The least squares fit line in Figure 3 shows that if more chalcopyrite is extracted from the ore by targeting this mineral in the floatation process, then more gold would be extracted. This could be achieved by optimizing the floatation process for chalcopyrite, rather than using a process that is non-specific that seeks to extract all sulphide minerals such as chalcopyrite, pyrite, sphalerite and galena, as is done at present. The slope of the least squares fit line of 719.72 ppm, provides a guide as to the gain in gold recovery that can be achieved if more chalcopyrite is extracted from the ore in the floatation process.
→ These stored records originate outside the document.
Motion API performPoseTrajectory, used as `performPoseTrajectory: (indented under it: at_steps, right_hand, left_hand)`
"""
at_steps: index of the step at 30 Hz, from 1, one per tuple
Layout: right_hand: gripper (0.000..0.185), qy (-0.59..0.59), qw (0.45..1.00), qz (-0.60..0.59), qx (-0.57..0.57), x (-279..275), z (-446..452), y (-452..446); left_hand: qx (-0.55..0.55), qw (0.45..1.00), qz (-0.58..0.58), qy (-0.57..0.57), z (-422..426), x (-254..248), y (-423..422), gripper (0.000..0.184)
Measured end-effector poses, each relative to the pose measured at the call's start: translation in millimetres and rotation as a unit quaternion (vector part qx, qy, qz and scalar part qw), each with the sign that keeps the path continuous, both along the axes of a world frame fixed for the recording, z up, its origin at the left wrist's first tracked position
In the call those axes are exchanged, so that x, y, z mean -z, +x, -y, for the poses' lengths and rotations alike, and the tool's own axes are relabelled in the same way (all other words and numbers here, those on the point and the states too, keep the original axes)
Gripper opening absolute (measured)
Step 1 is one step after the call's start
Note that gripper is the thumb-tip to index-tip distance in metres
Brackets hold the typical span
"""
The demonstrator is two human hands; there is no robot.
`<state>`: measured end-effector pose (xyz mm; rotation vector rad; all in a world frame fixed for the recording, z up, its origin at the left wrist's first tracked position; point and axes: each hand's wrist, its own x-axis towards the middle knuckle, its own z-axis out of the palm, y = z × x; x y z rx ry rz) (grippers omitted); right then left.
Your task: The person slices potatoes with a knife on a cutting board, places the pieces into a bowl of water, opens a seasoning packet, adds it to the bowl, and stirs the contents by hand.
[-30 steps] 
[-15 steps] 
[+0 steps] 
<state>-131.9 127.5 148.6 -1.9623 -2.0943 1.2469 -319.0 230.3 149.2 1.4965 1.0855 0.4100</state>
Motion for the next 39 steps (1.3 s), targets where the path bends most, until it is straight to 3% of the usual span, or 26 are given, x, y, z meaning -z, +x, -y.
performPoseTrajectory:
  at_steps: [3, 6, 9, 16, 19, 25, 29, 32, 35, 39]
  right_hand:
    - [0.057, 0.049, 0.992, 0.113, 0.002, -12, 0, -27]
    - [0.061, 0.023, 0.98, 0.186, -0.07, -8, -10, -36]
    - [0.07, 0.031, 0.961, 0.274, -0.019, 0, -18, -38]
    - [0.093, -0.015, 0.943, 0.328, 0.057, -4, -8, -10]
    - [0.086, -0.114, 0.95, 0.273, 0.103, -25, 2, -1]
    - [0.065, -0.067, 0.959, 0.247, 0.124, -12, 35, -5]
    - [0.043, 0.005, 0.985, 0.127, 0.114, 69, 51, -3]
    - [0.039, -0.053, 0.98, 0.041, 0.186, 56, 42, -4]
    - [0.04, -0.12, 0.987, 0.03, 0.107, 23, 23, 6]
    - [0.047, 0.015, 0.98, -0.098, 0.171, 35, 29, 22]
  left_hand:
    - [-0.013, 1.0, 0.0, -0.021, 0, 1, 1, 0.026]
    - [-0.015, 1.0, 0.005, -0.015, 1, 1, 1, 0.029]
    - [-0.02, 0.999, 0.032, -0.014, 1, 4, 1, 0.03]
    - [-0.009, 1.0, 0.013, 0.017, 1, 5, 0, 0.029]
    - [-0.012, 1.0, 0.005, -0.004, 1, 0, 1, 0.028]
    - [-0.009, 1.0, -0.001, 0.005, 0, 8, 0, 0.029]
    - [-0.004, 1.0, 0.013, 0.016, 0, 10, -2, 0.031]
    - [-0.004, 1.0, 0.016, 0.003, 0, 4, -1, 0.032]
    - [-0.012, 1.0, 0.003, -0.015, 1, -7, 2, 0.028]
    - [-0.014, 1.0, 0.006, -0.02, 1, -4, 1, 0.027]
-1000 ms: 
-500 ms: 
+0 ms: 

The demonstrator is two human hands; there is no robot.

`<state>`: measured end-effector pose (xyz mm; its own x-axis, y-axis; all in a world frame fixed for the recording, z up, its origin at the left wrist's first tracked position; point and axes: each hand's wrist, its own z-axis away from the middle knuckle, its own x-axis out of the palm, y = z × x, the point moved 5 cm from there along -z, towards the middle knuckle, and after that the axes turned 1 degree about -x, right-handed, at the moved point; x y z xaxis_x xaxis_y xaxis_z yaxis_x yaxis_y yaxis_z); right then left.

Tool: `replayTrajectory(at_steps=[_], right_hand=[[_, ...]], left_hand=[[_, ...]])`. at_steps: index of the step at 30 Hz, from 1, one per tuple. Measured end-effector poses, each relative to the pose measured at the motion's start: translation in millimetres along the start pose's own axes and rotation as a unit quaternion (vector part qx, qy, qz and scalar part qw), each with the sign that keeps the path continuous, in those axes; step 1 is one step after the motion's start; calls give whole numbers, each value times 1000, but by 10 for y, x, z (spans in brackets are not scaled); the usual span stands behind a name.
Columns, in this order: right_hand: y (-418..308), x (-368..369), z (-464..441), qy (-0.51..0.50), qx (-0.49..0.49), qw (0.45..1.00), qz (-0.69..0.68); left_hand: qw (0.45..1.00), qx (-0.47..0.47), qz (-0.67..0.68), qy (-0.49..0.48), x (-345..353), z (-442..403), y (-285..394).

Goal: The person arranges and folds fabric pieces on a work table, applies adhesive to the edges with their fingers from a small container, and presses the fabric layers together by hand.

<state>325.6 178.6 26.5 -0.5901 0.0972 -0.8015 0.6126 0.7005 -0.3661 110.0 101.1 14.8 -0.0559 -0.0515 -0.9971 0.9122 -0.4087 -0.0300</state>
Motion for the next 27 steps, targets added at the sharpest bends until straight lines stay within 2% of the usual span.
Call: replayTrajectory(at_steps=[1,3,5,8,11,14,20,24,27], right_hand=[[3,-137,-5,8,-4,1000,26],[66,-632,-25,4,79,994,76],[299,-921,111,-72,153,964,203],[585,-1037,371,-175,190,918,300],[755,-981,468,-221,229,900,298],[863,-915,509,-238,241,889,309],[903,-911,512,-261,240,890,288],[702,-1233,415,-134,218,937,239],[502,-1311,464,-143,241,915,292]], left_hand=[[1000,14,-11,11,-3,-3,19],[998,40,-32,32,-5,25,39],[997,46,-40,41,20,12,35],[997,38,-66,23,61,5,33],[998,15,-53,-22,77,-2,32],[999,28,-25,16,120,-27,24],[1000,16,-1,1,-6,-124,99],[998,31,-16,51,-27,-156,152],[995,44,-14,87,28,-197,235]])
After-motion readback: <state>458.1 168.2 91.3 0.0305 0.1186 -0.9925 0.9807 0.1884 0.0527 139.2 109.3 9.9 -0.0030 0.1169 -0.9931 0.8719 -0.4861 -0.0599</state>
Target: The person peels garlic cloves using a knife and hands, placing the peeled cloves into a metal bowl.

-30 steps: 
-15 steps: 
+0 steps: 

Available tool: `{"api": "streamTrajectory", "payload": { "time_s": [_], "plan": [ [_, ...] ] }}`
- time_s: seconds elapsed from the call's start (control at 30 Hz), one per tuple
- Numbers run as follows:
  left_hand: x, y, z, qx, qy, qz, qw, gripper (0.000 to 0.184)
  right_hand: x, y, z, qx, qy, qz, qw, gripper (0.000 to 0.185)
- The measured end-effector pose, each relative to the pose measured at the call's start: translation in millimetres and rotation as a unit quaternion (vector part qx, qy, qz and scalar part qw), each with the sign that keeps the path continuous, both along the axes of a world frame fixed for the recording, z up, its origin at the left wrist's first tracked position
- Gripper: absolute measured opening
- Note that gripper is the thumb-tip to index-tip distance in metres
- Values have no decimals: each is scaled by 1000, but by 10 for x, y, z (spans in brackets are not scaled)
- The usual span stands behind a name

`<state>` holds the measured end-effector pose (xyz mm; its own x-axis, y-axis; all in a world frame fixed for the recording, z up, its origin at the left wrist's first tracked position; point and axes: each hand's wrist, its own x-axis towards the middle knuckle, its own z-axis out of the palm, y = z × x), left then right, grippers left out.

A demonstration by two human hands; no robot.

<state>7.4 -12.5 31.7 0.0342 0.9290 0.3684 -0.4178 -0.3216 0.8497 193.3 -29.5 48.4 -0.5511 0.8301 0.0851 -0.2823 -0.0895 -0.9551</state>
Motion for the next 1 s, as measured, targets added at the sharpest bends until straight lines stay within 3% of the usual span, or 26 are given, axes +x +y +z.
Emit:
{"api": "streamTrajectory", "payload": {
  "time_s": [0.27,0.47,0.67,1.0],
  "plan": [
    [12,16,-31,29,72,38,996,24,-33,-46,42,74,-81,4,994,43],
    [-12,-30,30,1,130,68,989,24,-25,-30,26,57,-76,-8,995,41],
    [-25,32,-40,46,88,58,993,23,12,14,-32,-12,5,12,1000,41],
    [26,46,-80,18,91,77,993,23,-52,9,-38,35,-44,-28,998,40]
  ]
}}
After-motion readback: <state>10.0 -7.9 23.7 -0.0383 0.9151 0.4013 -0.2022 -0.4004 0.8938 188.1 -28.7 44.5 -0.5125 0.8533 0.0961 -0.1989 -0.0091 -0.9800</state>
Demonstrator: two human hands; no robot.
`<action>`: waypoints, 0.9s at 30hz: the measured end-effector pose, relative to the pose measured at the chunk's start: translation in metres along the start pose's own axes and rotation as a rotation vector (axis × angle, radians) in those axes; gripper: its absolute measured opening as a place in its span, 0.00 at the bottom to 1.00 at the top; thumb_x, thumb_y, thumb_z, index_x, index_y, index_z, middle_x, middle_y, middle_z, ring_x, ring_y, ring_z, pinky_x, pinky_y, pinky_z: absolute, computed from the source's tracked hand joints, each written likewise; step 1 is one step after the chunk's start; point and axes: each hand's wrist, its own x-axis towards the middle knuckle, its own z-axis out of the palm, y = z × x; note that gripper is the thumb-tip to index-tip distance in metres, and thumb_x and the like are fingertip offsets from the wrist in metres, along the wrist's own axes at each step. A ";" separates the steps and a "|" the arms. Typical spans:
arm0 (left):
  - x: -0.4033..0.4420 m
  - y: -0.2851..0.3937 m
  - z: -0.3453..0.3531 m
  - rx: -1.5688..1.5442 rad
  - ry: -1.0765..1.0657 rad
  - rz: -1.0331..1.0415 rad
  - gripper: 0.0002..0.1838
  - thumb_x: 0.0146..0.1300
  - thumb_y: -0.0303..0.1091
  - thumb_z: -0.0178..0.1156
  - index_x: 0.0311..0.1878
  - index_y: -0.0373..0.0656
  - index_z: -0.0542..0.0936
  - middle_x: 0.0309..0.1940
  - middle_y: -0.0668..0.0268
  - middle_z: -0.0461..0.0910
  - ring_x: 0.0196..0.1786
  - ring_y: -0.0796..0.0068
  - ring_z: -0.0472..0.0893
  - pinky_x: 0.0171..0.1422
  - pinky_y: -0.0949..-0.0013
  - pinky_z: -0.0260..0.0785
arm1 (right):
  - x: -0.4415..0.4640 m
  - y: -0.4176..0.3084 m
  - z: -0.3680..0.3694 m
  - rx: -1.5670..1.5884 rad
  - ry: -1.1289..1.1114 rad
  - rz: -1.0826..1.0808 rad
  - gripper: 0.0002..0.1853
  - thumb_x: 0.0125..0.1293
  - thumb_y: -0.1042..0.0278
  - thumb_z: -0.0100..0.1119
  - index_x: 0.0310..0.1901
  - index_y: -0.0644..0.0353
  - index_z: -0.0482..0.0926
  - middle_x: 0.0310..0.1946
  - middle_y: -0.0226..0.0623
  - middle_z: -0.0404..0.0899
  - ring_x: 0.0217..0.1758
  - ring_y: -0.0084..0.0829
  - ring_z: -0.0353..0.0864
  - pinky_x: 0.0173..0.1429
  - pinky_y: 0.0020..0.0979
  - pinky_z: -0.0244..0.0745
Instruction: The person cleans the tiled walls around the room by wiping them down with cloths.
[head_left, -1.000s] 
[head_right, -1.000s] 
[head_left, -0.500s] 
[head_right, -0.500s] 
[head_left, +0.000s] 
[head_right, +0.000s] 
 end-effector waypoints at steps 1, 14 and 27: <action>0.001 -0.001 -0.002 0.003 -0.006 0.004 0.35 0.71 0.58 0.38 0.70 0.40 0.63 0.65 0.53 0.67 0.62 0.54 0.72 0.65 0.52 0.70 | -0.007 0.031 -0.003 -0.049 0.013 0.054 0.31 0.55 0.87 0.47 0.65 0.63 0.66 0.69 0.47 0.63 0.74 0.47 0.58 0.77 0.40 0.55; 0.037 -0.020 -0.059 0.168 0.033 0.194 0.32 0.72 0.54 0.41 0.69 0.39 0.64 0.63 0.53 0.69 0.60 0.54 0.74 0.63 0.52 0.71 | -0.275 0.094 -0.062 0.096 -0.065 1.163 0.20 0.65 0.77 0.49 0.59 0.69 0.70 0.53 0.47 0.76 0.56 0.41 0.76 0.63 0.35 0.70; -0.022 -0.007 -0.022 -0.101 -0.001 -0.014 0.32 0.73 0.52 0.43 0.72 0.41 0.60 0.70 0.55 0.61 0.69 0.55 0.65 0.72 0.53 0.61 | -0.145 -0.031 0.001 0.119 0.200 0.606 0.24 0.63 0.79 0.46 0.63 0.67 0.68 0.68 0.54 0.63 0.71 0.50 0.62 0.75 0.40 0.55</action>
The least squares slope specifies that for each reduction of 0.0138943% in the chalcopyrite concentration in the tailings, there is a 0.1 ppm reduction in the gold tailing grade. Note that 0.1 ppm/ 0.0138943 = 719.72 ppm. The average of the chalcopyrite tailings grade data is 0.121%. Dividing 0.0138943% by 0.121% provides the result that for each 11.5% reduction in the amount of chalcopyrite in the tailings, there is a 0.1 ppm reduction in the gold tailings grade.
A 0.1 ppm reduction in gold tailings grade would increase gold recovery by 0.1 ppm, or in other words 0.1 grams of gold per tonne of ore. If it is assumed that this increase in gold recovery in uniform for the 450,000 tonnes of ore that the mine produces per year, then this would produce an additional 1447 ounces of gold per year. Note that a Troy ounce is equal to 31.1035 grams. However, the gold and sulphide content of the ore is likely variable, so it is important to repeat the Gold Sniffer analysis described in this paper on tailings that result from processing ore from different parts of the mine. It would also be valuable information to adjust the conditions of the floatation process to focus the process on extracting chalcopyrite and use the Gold Sniffer to measure the gold grade in the tailings. If the gold tailings grade is lower when the floatation process is focused on extracting chalcopyriterather than extracting sulphide minerals in general, particularly if this could be used to consistently increase gold recovery. Therefore, this study of floatation process tailings using the Gold Sniffer has defined a set of experiments that, if the results are similar to those presented in this paper, could result in a significant increase in gold recovery.